Franck died Tuesday from injuries sustained in a Sunday crash in the 5100 block of Grand during the Urban Assault Ride event.

"There's alot of heavy hearts that's for sure, and there's folks that witnessed it and they are having difficulties with what they saw," Kyle Robinson, the owner of Kyle's Bikes said.

Police say the driver, 31-year-old Jonathan Rodriguez Leyva had a blood alcohol content of nearly three times the legal limit and was driving with a barred license. Leyva is charged with homicide by OWI, homicide by reckless driving and failure to render aid resulting in death. His preliminary hearing is scheduled for Aug. 27.

"It's not even the cyclist issue, its a bigger issue. How did the legal system fail?" Sumpter said, referring to the circumstances surround Leyva's criminal history.

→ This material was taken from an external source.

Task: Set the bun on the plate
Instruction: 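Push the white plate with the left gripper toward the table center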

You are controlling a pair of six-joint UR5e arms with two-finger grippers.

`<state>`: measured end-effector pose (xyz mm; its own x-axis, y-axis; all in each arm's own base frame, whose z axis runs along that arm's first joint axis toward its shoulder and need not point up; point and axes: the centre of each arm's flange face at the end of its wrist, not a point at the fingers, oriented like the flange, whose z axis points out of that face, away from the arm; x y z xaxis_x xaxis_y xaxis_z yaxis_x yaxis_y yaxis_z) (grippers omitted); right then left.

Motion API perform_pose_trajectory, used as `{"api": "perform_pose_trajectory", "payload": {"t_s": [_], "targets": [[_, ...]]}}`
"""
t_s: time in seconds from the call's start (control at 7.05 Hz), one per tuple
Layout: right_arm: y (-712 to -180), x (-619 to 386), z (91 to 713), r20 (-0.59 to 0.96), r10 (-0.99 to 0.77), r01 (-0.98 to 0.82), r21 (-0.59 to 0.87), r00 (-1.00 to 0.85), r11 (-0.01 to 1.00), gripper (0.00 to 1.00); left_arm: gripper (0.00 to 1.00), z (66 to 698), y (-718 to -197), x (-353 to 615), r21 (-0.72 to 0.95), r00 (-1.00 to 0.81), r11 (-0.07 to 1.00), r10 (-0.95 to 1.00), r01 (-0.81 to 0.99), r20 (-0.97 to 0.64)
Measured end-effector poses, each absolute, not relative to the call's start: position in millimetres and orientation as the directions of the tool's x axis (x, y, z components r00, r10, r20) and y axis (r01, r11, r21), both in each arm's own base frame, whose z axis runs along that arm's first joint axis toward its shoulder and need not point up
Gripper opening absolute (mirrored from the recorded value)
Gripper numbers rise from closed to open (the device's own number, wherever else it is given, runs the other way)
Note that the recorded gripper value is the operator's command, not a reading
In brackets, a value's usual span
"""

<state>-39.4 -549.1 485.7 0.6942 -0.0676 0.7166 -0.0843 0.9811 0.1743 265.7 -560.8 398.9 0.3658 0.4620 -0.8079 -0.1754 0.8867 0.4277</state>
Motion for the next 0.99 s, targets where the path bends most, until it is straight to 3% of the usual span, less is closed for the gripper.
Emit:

"It is not a bike against car thing, It is a why was this guy on the streets?" Robinson said.

In addition to any other penalties, Iowa law states a violator with a barred license faces a fine of $1,000 and the continuation of being barred but little else. Major Lance Evans says, just like any other law, they rely on citizens to obey them.

"We are relying on these individuals to honor the state's barrment of their license to remove the privilege from them," Major Evans said. "There's really not a mechanism in place for us to monitor whether they are following the letter of the law except for if they are caught driving again."

Many of those who continue to ride for Franck feel more should be done to prevent any of Iowa's 16,000 barred drivers from getting behind the wheel.  "Just makes you question how? Why did he get off so easy and ultimately it ended up resulting in somebody's death," Sumpter said.

They will also continue to remember a man with a passion for life on the open trails. "He was obviously loved by a lot of people and some are like, I didn't know Wade but he sounds like he was awesome," Robinson said.

Robinson also says there have been rides planned using #RideForWade in places as far as Afghanistan.